## What this task involves
Only an exact repetition of the entries will do.

═════ Extracted material

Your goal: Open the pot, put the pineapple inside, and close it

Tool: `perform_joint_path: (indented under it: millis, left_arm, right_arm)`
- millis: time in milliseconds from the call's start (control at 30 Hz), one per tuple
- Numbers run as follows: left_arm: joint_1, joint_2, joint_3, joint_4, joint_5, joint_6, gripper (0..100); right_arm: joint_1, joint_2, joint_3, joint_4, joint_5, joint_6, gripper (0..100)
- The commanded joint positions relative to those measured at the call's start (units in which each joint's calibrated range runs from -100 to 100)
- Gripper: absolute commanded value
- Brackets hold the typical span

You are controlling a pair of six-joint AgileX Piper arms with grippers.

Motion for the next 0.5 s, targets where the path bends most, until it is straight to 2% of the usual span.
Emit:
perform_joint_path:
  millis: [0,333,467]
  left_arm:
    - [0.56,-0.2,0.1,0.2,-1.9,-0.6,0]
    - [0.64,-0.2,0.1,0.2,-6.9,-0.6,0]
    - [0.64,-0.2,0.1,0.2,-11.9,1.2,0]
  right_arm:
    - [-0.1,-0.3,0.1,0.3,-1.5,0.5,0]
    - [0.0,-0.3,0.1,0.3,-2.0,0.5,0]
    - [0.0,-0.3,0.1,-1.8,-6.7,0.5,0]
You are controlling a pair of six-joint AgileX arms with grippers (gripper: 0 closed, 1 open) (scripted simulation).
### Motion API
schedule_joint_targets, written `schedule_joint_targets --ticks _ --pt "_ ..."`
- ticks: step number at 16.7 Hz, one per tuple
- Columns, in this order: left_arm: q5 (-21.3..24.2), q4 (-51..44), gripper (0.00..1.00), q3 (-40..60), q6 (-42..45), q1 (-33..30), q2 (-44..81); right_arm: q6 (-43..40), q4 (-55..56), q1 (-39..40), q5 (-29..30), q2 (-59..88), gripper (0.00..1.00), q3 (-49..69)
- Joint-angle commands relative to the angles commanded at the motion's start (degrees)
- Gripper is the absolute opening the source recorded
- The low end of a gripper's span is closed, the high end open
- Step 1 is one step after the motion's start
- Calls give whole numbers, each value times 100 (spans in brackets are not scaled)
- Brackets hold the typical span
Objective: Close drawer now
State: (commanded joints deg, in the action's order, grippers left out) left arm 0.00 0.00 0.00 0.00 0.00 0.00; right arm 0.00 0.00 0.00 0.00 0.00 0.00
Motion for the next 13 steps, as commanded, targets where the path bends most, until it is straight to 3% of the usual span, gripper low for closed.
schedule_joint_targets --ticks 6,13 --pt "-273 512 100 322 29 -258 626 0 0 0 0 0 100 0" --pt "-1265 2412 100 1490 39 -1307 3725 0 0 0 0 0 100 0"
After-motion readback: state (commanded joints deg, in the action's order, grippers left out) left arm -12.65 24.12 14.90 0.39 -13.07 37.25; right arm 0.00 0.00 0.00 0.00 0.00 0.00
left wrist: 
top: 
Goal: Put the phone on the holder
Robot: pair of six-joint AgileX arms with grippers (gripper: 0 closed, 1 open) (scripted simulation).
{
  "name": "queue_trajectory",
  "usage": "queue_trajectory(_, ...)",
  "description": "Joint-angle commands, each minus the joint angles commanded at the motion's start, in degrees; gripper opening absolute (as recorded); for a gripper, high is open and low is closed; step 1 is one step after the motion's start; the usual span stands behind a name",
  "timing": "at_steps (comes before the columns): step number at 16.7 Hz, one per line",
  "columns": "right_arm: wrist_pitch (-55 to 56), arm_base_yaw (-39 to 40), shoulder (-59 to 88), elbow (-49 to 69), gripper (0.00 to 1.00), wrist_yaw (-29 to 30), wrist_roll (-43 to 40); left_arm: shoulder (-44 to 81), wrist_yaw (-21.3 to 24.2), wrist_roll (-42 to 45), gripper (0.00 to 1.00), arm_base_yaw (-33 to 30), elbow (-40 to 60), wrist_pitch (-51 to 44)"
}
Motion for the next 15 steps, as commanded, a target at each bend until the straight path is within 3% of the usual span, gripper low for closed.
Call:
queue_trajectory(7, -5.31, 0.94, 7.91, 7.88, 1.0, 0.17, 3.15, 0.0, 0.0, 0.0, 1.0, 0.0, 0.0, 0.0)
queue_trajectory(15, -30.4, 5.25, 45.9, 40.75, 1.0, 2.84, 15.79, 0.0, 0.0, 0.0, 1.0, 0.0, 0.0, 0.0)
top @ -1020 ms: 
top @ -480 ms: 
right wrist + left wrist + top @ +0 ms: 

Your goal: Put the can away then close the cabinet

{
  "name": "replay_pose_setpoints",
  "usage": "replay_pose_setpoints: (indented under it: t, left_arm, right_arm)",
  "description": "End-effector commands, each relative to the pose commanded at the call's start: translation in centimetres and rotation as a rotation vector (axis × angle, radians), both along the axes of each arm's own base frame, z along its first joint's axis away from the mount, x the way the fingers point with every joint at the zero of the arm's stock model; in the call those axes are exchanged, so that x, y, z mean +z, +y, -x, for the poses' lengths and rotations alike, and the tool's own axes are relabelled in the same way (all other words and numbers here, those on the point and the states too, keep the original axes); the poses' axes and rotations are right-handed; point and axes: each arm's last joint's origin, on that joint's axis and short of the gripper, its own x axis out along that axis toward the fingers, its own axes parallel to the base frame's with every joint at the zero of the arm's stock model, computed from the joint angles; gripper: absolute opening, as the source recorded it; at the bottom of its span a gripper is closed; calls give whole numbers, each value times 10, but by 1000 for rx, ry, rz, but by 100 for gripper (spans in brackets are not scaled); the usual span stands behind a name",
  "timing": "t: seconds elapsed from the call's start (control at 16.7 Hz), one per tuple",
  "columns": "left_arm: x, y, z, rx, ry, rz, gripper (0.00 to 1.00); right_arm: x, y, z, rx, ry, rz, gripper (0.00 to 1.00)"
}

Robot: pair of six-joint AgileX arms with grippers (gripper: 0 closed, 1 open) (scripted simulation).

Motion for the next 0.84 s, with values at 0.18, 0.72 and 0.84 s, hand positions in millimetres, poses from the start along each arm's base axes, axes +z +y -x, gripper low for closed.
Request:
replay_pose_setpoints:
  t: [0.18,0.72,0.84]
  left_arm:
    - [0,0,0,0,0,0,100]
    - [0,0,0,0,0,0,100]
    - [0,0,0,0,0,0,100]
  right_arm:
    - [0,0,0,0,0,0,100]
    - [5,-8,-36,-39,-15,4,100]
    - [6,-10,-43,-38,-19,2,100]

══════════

## Task output
Your goal: Open the pot, put the pineapple inside, and close it

Tool: `perform_joint_path: (indented under it: millis, left_arm, right_arm)`
- millis: time in milliseconds from the call's start (control at 30 Hz), one per tuple
- Numbers run as follows: left_arm: joint_1, joint_2, joint_3, joint_4, joint_5, joint_6, gripper (0..100); right_arm: joint_1, joint_2, joint_3, joint_4, joint_5, joint_6, gripper (0..100)
- The commanded joint positions relative to those measured at the call's start (units in which each joint's calibrated range runs from -100 to 100)
- Gripper: absolute commanded value
- Brackets hold the typical span

You are controlling a pair of six-joint AgileX Piper arms with grippers.

Motion for the next 0.5 s, targets where the path bends most, until it is straight to 2% of the usual span.
Emit:
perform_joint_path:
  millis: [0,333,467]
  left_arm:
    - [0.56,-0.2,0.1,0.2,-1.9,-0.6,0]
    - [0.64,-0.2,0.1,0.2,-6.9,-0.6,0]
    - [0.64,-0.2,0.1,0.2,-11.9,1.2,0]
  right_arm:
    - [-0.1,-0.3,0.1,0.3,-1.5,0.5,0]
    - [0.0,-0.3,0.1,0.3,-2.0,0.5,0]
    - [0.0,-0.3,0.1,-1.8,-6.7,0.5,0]
You are controlling a pair of six-joint AgileX arms with grippers (gripper: 0 closed, 1 open) (scripted simulation).
### Motion API
schedule_joint_targets, written `schedule_joint_targets --ticks _ --pt "_ ..."`
- ticks: step number at 16.7 Hz, one per tuple
- Columns, in this order: left_arm: q5 (-21.3..24.2), q4 (-51..44), gripper (0.00..1.00), q3 (-40..60), q6 (-42..45), q1 (-33..30), q2 (-44..81); right_arm: q6 (-43..40), q4 (-55..56), q1 (-39..40), q5 (-29..30), q2 (-59..88), gripper (0.00..1.00), q3 (-49..69)
- Joint-angle commands relative to the angles commanded at the motion's start (degrees)
- Gripper is the absolute opening the source recorded
- The low end of a gripper's span is closed, the high end open
- Step 1 is one step after the motion's start
- Calls give whole numbers, each value times 100 (spans in brackets are not scaled)
- Brackets hold the typical span
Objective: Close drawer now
State: (commanded joints deg, in the action's order, grippers left out) left arm 0.00 0.00 0.00 0.00 0.00 0.00; right arm 0.00 0.00 0.00 0.00 0.00 0.00
Motion for the next 13 steps, as commanded, targets where the path bends most, until it is straight to 3% of the usual span, gripper low for closed.
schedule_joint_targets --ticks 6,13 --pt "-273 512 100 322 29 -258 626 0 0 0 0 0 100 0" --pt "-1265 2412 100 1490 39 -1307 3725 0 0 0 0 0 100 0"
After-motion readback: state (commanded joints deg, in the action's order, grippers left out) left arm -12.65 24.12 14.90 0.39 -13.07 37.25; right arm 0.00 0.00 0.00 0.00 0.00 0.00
left wrist: 
top: 
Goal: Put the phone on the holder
Robot: pair of six-joint AgileX arms with grippers (gripper: 0 closed, 1 open) (scripted simulation).
{
  "name": "queue_trajectory",
  "usage": "queue_trajectory(_, ...)",
  "description": "Joint-angle commands, each minus the joint angles commanded at the motion's start, in degrees; gripper opening absolute (as recorded); for a gripper, high is open and low is closed; step 1 is one step after the motion's start; the usual span stands behind a name",
  "timing": "at_steps (comes before the columns): step number at 16.7 Hz, one per line",
  "columns": "right_arm: wrist_pitch (-55 to 56), arm_base_yaw (-39 to 40), shoulder (-59 to 88), elbow (-49 to 69), gripper (0.00 to 1.00), wrist_yaw (-29 to 30), wrist_roll (-43 to 40); left_arm: shoulder (-44 to 81), wrist_yaw (-21.3 to 24.2), wrist_roll (-42 to 45), gripper (0.00 to 1.00), arm_base_yaw (-33 to 30), elbow (-40 to 60), wrist_pitch (-51 to 44)"
}
Motion for the next 15 steps, as commanded, a target at each bend until the straight path is within 3% of the usual span, gripper low for closed.
Call:
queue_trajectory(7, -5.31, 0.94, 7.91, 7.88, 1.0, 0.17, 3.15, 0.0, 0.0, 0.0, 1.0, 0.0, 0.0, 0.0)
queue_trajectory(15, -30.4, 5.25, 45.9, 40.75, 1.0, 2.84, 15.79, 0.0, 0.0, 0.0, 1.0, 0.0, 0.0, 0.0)
top @ -1020 ms: 
top @ -480 ms: 
right wrist + left wrist + top @ +0 ms: 

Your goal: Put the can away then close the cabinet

{
  "name": "replay_pose_setpoints",
  "usage": "replay_pose_setpoints: (indented under it: t, left_arm, right_arm)",
  "description": "End-effector commands, each relative to the pose commanded at the call's start: translation in centimetres and rotation as a rotation vector (axis × angle, radians), both along the axes of each arm's own base frame, z along its first joint's axis away from the mount, x the way the fingers point with every joint at the zero of the arm's stock model; in the call those axes are exchanged, so that x, y, z mean +z, +y, -x, for the poses' lengths and rotations alike, and the tool's own axes are relabelled in the same way (all other words and numbers here, those on the point and the states too, keep the original axes); the poses' axes and rotations are right-handed; point and axes: each arm's last joint's origin, on that joint's axis and short of the gripper, its own x axis out along that axis toward the fingers, its own axes parallel to the base frame's with every joint at the zero of the arm's stock model, computed from the joint angles; gripper: absolute opening, as the source recorded it; at the bottom of its span a gripper is closed; calls give whole numbers, each value times 10, but by 1000 for rx, ry, rz, but by 100 for gripper (spans in brackets are not scaled); the usual span stands behind a name",
  "timing": "t: seconds elapsed from the call's start (control at 16.7 Hz), one per tuple",
  "columns": "left_arm: x, y, z, rx, ry, rz, gripper (0.00 to 1.00); right_arm: x, y, z, rx, ry, rz, gripper (0.00 to 1.00)"
}

Robot: pair of six-joint AgileX arms with grippers (gripper: 0 closed, 1 open) (scripted simulation).

Motion for the next 0.84 s, with values at 0.18, 0.72 and 0.84 s, hand positions in millimetres, poses from the start along each arm's base axes, axes +z +y -x, gripper low for closed.
Request:
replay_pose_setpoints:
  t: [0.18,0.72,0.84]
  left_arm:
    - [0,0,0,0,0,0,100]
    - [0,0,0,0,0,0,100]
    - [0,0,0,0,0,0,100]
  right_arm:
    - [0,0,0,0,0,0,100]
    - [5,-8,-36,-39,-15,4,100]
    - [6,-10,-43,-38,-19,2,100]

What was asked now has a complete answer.